If you had run into me freshman year with a 20oz bottle of Coke, you could be 98% sure it was heavily mixed. Brandy made for a reasonably priced drunk. As my tastes refined (used loosely), beer (“beer” then beer, if you get my meaning) took over.

Recently, I’ve realize the error of my ways. It started a few months ago. I forget the name, but Porter and Frye has a drink named something like the “Ginger or Mary Anne.” The mix of Hennessy, ginger beer and others is amazing (go try it, if you have $10 to spare).

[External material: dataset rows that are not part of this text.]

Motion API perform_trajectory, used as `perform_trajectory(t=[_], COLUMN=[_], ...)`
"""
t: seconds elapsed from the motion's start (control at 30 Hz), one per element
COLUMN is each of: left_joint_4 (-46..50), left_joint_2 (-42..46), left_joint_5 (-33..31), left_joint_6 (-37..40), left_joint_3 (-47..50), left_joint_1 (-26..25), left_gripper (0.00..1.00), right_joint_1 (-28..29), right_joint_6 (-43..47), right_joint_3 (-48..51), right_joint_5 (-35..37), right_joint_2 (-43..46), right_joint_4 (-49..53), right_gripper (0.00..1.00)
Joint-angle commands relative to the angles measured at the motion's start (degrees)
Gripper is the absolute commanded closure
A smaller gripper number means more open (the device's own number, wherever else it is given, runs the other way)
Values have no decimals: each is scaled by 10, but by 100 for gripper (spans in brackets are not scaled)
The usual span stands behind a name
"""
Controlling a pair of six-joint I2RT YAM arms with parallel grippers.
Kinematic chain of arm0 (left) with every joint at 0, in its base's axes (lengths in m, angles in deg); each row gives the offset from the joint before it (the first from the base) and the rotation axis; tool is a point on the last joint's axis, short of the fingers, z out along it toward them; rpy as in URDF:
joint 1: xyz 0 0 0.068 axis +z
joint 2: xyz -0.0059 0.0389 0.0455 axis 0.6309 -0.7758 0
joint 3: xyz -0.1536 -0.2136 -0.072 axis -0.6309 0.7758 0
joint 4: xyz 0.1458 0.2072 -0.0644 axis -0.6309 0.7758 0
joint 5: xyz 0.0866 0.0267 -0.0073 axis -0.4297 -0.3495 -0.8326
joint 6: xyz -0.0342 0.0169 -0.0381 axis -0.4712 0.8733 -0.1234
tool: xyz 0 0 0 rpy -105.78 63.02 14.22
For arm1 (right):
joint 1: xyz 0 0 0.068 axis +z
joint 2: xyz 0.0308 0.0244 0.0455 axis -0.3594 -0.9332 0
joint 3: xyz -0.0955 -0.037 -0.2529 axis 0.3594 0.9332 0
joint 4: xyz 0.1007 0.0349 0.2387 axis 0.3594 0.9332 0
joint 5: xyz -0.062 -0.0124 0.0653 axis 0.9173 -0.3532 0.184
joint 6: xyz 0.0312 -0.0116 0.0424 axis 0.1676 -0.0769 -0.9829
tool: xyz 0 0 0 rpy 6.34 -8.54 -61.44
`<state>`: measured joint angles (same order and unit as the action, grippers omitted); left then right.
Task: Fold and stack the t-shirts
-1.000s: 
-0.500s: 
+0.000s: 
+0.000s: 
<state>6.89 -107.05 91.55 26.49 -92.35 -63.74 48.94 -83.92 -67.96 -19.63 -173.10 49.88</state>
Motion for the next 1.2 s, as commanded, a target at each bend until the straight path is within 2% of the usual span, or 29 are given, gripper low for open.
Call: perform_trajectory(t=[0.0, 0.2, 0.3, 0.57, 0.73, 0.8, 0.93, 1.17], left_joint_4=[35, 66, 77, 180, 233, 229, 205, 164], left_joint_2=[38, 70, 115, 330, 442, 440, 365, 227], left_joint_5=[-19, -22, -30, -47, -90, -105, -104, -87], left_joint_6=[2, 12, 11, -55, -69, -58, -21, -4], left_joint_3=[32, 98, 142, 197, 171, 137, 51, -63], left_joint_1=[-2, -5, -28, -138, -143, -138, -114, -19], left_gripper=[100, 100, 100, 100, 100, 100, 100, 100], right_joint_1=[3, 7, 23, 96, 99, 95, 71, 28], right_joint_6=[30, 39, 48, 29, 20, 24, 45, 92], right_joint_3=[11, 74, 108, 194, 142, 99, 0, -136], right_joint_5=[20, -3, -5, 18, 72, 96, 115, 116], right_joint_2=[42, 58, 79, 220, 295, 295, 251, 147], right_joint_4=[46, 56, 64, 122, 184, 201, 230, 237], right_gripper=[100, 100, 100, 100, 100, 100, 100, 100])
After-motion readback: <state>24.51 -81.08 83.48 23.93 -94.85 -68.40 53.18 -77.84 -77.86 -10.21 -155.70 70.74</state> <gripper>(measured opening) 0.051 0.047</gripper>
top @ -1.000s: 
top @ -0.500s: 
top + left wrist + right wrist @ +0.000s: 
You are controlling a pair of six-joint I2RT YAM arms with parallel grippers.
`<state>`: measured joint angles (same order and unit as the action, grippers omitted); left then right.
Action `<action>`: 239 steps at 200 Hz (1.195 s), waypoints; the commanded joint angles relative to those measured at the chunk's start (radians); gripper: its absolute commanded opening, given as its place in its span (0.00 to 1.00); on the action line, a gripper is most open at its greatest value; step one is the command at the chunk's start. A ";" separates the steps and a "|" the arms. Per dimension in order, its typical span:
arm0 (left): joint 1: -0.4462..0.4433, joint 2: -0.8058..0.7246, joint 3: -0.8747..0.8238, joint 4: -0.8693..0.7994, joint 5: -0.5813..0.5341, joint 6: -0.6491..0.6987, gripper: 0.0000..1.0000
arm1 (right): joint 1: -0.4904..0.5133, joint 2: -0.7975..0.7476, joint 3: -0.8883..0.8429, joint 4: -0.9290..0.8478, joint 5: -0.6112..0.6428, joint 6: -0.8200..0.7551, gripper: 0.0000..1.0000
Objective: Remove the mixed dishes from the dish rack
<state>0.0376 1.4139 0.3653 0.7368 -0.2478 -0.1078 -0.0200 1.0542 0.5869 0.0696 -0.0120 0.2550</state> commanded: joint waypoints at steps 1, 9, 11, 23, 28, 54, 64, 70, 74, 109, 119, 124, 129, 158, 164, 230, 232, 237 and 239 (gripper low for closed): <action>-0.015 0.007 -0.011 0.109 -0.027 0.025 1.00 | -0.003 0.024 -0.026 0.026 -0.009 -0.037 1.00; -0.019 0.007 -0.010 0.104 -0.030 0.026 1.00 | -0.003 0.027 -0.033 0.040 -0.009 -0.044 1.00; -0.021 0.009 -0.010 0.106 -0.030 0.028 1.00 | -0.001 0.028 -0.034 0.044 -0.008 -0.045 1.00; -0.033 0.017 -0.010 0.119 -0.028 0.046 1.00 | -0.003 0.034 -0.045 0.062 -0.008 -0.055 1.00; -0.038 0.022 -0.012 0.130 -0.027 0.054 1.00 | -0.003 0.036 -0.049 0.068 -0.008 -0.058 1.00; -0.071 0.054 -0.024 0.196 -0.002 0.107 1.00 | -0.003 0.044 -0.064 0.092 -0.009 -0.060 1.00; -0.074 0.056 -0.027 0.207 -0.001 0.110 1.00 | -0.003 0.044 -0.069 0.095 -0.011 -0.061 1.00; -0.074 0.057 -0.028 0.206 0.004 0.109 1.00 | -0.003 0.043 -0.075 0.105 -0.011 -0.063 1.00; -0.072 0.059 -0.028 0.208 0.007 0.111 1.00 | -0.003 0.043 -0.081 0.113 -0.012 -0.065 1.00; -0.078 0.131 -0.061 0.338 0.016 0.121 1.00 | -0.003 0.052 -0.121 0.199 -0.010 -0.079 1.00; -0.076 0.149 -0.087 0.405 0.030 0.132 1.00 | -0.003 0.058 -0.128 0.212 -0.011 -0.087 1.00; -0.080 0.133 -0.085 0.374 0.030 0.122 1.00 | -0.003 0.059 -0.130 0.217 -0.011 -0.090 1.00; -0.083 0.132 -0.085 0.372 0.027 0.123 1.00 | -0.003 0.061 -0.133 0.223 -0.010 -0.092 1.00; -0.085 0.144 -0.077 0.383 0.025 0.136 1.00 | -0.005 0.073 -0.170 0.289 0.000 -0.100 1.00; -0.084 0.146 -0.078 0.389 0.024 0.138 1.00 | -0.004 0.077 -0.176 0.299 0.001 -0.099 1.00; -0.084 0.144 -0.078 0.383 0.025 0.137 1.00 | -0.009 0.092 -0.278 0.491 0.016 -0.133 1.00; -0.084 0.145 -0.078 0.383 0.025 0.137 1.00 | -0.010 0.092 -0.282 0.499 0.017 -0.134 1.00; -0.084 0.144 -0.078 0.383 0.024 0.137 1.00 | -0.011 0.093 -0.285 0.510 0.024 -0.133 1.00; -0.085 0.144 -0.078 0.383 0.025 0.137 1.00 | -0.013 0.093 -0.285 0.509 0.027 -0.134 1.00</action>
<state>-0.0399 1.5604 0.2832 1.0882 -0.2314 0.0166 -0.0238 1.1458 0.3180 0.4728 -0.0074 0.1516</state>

Then, on the aforementioned trip to Duplex, I dabbled in the distilled delight again. When Girlfriend and I made our last trip to the drink store, I grabbed a bottle of Korbel and later some ginger ale, inspired by the Porter and Frye concoction. Back home, I mixed my first Brandy Ginger Ale, which is the “favorite” mentioned above.

It’s simple (as much brandy as I damn well please, thank you, and the rest ginger ale), refreshing and not filling (more drinking!). It’s cheaper by drink than most imports (it’s considered a rail drink). A flask and two cans of ginger ale can make an evening, so it travels incredibly well. And best of all, I’m saving the planet.

That’s right kids, my taste for this luscious liqueur has lower impact than near anything. With our preference for better beers, Girlfriend and I toss more glass than dragon chasers. This way, a bottle lasts weeks (days?) instead of… uh… an hour? (None of your business.)

I guess I’m really just asking you to buy me a drink. Save the planet!